LUDZIE LISTY PISZĄ – LIST MOTYWACYJNY TAK CZY NIE?

Czy list motywacyjny to już przeżytek? Trudno jednoznacznie odpowiedzieć, gdyż nadal część pracodawców prosi o taki list podczas składania aplikacji. Dla części kandydatów jest to powód do nie odpowiadania na dane ogłoszenie, inni nawet nie proszeni takie listy wysyłają.

Osobiście nie jestem miłośniczką listów motywacyjnych. Przy ogromie obowiązków, dokumentów z którymi trzeba się zapoznać coś, co w większości jest powielaniem informacji z CV nie stanowi żadnej wartości dodanej. Bardzo często wręcz przynosi więcej szkody. Dlaczego?

List motywacyjny to NIE JEST powtarzanie informacji z CV w bardziej rozbudowanej formie. Ma być uzupełnieniem aplikacji, mówić o tym, czego nie zawarto w CV z braku miejsca, czy odpowiedniej przestrzeni. Taką formę obecnie bardzo często pełni podsumowanie, do którego tak zachęcam. Krótkie, zwięzłe a mówi o tym co można wnieść do firmy, a i czego samemu się oczekuje. Napisanie listu jest bardziej wymagające niż przygotowanie CV pod konkretną ofertę, a niestety bardzo wiele osób pisząc swoje listy o tym zapomina.
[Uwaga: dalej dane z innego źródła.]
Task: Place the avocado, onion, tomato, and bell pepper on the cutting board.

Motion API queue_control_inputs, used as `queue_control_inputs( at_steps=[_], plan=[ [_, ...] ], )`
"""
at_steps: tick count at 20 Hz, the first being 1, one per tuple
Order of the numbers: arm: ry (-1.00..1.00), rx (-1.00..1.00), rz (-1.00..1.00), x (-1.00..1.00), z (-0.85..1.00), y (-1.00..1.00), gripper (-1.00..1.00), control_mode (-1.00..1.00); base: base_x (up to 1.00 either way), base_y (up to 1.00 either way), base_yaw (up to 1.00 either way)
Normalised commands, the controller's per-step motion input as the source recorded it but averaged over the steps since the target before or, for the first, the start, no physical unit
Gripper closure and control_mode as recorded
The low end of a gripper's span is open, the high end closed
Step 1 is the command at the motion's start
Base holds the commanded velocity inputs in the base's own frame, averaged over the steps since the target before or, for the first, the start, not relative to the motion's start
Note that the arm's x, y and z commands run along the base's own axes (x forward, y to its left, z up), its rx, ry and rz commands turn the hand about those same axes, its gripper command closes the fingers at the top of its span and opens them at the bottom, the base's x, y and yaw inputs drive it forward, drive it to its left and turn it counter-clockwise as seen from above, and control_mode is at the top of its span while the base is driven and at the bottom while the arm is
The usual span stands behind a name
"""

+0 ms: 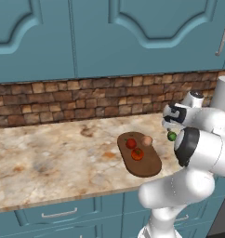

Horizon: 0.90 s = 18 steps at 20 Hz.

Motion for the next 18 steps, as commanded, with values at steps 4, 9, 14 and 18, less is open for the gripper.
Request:
queue_control_inputs(
  at_steps=[4, 9, 14, 18],
  plan=[
    [0.04, 0.00, -0.02, 0.22, -0.13, -0.12, -1.00, -1.00, 0.00, 0.00, 0.00],
    [0.07, 0.00, -0.01, 0.28, -0.20, -0.15, -1.00, -1.00, 0.00, 0.00, 0.00],
    [0.05, 0.00, 0.00, 0.27, -0.22, -0.02, -1.00, -1.00, 0.00, 0.00, 0.00],
    [0.01, 0.00, 0.00, 0.26, -0.19, -0.03, -1.00, -1.00, 0.00, 0.00, 0.00]
  ],
)
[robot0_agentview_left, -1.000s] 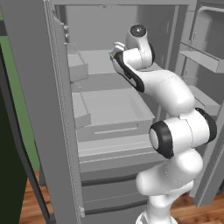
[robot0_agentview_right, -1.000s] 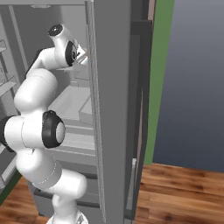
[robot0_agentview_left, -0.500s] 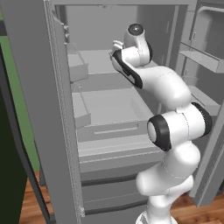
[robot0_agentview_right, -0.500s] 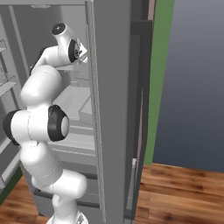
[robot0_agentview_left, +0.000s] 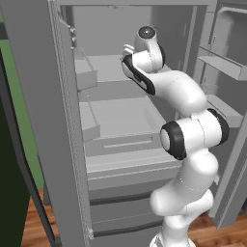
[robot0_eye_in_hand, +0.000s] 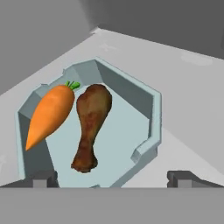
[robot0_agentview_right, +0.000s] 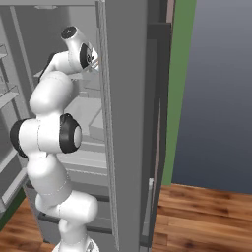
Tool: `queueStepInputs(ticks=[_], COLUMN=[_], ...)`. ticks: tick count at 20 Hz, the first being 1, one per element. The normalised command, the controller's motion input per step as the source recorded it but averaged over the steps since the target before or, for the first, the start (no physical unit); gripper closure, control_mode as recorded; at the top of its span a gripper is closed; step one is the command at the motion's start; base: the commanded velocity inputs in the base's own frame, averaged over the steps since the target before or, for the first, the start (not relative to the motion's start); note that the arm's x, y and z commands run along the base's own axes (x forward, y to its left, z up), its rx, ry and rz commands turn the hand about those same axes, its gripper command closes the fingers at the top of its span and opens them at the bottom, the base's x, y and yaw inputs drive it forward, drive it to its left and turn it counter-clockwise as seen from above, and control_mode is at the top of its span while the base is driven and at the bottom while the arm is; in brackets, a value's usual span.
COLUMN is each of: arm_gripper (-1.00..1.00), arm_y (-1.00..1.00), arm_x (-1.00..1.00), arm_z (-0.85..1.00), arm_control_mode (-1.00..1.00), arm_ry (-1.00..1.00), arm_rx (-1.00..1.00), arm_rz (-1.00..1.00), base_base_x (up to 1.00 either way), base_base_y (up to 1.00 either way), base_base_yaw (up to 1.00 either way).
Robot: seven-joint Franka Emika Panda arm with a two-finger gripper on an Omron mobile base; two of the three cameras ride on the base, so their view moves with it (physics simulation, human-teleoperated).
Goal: Place the tupperware containing the chicken drumstick and carrot meal in the microwave. Close the microwave door and press the start button to reheat the meal.
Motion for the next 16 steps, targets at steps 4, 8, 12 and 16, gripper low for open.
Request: queueStepInputs(ticks=[4,8,12,16], arm_gripper=[-1.00,-1.00,-1.00,-1.00], arm_y=[0.07,0.09,0.05,0.01], arm_x=[0.21,0.16,0.16,0.16], arm_z=[-0.13,-0.11,-0.03,0.00], arm_control_mode=[-1.00,-1.00,-1.00,-1.00], arm_ry=[0.04,0.05,0.04,0.00], arm_rx=[0.00,0.00,0.00,0.00], arm_rz=[-0.03,-0.04,-0.04,-0.04], base_base_x=[0.00,0.00,0.00,0.00], base_base_y=[0.00,0.00,0.00,0.00], base_base_yaw=[0.00,0.00,0.00,0.00])
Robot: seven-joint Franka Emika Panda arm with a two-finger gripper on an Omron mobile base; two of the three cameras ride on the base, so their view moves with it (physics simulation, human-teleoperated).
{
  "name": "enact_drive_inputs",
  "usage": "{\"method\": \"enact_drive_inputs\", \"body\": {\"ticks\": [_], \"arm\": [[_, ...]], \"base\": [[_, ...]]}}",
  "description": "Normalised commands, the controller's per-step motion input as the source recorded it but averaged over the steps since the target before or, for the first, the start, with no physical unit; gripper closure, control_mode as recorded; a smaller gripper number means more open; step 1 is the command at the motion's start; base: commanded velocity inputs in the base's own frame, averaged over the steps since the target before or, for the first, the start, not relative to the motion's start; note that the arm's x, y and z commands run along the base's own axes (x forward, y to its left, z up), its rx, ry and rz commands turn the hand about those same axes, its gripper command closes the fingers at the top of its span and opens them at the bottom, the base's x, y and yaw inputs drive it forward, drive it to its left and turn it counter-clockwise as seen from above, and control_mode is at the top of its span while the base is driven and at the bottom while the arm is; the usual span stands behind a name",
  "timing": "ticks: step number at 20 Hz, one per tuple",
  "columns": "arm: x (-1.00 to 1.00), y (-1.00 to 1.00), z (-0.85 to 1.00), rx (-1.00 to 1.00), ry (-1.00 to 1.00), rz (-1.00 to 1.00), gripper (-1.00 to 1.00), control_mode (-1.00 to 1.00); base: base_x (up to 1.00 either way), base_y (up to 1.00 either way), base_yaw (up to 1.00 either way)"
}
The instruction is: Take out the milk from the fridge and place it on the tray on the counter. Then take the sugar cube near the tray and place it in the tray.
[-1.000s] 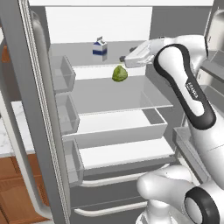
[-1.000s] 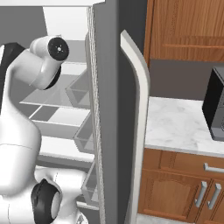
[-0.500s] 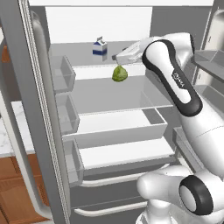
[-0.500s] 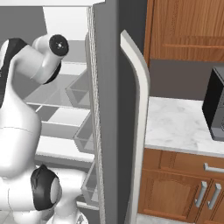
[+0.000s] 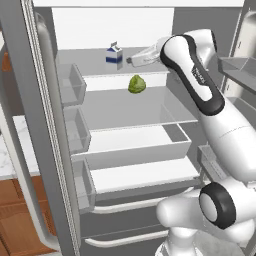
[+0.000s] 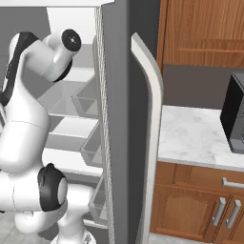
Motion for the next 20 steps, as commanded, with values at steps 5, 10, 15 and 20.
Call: {"method": "enact_drive_inputs", "body": {"ticks": [5, 10, 15, 20], "arm": [[0.40, 0.04, 0.00, 0.08, 0.06, 0.00, -1.00, -1.00], [0.21, 0.00, 0.00, 0.12, 0.04, 0.00, -1.00, -1.00], [0.04, 0.04, 0.00, 0.04, 0.00, 0.00, -1.00, -1.00], [0.00, 0.04, 0.00, 0.00, -0.13, 0.00, -1.00, -1.00]], "base": [[0.00, 0.00, 0.00], [0.00, 0.00, 0.00], [0.00, 0.00, 0.00], [0.00, 0.00, 0.00]]}}
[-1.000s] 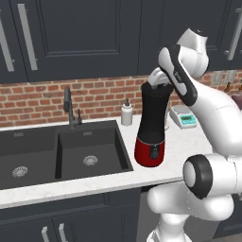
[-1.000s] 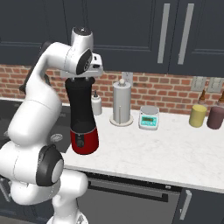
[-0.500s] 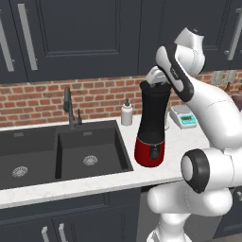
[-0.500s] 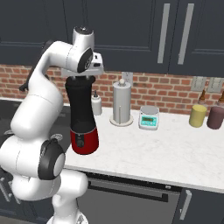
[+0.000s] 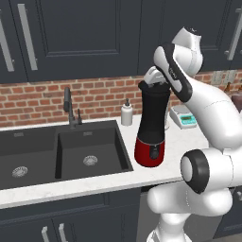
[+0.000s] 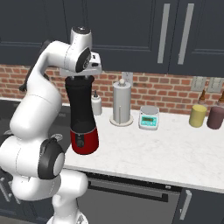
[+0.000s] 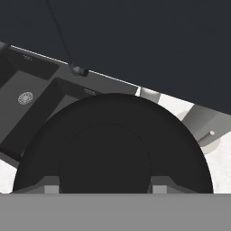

  1. CV należałoby, ale nie trzeba, zmienić przed wysłaniem. Po prostu, wybieramy odpowiednio zapisaną wersję dokumentu i dodajemy do aplikacji. Koniec. Z listem motywacyjnym jest zupełnie inaczej ponieważ zawiera o wiele więcej informacji, które trzeba aktualizować. Przede wszystkim data i nazwa firmy. Zdarzyło mi się i to nie raz otrzymać list motywacyjny zaadresowany do kogoś zupełnie innego, albo wysłany 3 lata przed tym jak pojawiło się ogłoszenie, na które szukałam kandydata… Jak już bardzo ktoś nie chce dopasowywać treści listu do ogłoszenia to nie musi, jego wybór. Warto by jednak wykazać się minimum zaangażowania i chociaż sprawdzić takie podstawowe informacje. Takie błędy, o ile od razu nie skreślają kandydata, to zdecydowanie nie działają na jego korzyść.
  2. Jeżeli pracodawca nie prosi o list, a mimo to decydujesz się go wysłać to tym bardziej powinien on być dopracowany. Skoro jako rekruter nie proszę o taki dokument, a ktoś mimo to wykazuje się taką determinacją i chęcią pokazania się, to pewnie ma coś ciekawego do przekazania. Jeżeli nie, to wielka szkoda.
  3. Rekruter naprawdę czyta CV, a CV kandydatów, których chce zaprosić na dalsze etapy rekrutacji czyta kilkukrotnie. Po pewnym czasie już wie, co znajduje się w takim dokumencie i kiedy w liście nie ma nic więcej, tylko cała strona powielonych informacji z CV, to to dobrze o kandydacie nie świadczy. Czyżby nie miał nic więcej do zaoferowania?
  4. Pisząc list motywacyjny dobrze jest poszukać jak najwięcej informacji o firmie – misja, wizja, hasło, historia. Są to źródła bardzo cennych informacji o potencjalnym pracodawcy. Pisząc list, skupiamy się na tym, co możemy do organizacji wnieść, dlaczego właśnie my, a nie ktoś inny. Jeżeli utożsamiamy się z wizją, a misja jest nam bliska można na tym oprzeć cały tekst. Co więcej, można specjalnie pominąć jakieś informacje w CV po to tylko, żeby były „nowe” w liście motywacyjnym. Jeżeli rekruter nas o taki list nie prosił, to pomijanie informacji w CV w takim celu jest bardzo ryzykowne, gdyż nie powiedziane, że rekruter w ogóle ten list przeczyta. Może też przeczytać ale chcąc być fair w stosunku do innych kandydatów, nie będzie brał tych informacji pod uwagę.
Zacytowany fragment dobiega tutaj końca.